Exercise brief: Go through the entries below and pick out every line with "finger".

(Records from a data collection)
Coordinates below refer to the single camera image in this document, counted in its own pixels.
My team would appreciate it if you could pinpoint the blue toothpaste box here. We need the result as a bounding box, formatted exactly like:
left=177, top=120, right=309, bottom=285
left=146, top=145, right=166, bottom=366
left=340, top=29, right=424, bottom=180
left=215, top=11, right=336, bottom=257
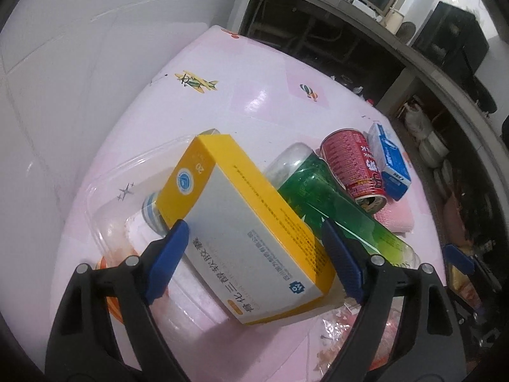
left=366, top=123, right=411, bottom=202

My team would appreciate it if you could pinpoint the pink mesh sponge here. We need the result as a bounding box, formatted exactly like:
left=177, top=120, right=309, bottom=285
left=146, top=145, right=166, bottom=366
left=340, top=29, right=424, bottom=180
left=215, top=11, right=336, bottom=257
left=374, top=197, right=415, bottom=233

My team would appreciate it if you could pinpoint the black microwave oven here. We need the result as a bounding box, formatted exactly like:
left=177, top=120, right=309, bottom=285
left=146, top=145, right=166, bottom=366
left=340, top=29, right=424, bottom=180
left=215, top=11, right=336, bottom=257
left=411, top=2, right=490, bottom=84

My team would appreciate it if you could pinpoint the red drink can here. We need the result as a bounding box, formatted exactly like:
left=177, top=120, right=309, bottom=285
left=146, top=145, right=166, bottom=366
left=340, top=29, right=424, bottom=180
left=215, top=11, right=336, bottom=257
left=320, top=128, right=387, bottom=212

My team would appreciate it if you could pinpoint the black wok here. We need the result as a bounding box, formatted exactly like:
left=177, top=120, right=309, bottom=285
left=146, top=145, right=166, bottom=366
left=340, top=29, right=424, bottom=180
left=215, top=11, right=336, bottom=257
left=473, top=80, right=498, bottom=112

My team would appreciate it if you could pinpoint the yellow white medicine box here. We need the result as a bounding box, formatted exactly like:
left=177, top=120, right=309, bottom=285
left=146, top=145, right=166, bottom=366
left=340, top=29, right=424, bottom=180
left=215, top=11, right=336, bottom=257
left=156, top=133, right=338, bottom=326

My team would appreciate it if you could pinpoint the white mug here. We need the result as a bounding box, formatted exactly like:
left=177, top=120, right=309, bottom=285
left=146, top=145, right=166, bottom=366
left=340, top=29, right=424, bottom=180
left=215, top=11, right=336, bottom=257
left=384, top=8, right=404, bottom=34

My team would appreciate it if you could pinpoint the concrete kitchen counter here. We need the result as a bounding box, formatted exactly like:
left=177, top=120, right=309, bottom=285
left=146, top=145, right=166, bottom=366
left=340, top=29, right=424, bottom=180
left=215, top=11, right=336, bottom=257
left=247, top=0, right=509, bottom=160

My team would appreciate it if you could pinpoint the clear plastic container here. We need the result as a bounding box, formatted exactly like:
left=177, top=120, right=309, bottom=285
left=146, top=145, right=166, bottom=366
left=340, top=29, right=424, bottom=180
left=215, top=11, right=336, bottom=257
left=88, top=128, right=239, bottom=319

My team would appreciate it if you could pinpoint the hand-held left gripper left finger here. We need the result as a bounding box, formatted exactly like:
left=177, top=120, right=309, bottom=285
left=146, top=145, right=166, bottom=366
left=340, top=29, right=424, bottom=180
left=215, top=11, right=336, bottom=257
left=47, top=219, right=191, bottom=382

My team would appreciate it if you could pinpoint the pink printed tablecloth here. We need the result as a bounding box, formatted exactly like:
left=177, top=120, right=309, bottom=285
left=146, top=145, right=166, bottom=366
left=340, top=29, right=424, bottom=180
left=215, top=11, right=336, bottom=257
left=52, top=26, right=450, bottom=382

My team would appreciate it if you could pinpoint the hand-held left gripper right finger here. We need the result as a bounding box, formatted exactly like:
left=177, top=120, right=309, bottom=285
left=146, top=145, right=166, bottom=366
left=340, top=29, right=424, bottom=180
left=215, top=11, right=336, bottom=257
left=317, top=218, right=467, bottom=382

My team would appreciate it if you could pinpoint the white knotted plastic bag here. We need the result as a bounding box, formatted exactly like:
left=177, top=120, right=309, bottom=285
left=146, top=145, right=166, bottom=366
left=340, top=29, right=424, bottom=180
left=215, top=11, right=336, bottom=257
left=403, top=101, right=425, bottom=128

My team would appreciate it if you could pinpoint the green plastic bottle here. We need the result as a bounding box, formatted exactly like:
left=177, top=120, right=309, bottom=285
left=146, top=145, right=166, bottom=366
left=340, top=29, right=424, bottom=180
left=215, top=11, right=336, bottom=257
left=264, top=142, right=421, bottom=271

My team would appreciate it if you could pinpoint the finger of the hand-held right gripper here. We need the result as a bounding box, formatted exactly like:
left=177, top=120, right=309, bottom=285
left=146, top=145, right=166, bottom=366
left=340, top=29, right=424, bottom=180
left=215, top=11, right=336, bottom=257
left=443, top=244, right=502, bottom=299

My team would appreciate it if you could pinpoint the clear printed plastic wrapper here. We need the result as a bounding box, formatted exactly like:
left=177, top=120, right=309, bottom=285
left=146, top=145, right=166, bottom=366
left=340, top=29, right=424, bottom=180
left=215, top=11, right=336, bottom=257
left=314, top=302, right=402, bottom=371

Task solution:
My team would appreciate it if you could pinpoint the hand-held left gripper left finger here. We need the result as a bounding box, formatted exactly like:
My team would appreciate it if you could pinpoint the hand-held left gripper right finger here. We need the result as a bounding box, formatted exactly like:
My team would appreciate it if you could pinpoint the finger of the hand-held right gripper here. We need the result as a bounding box, formatted exactly like:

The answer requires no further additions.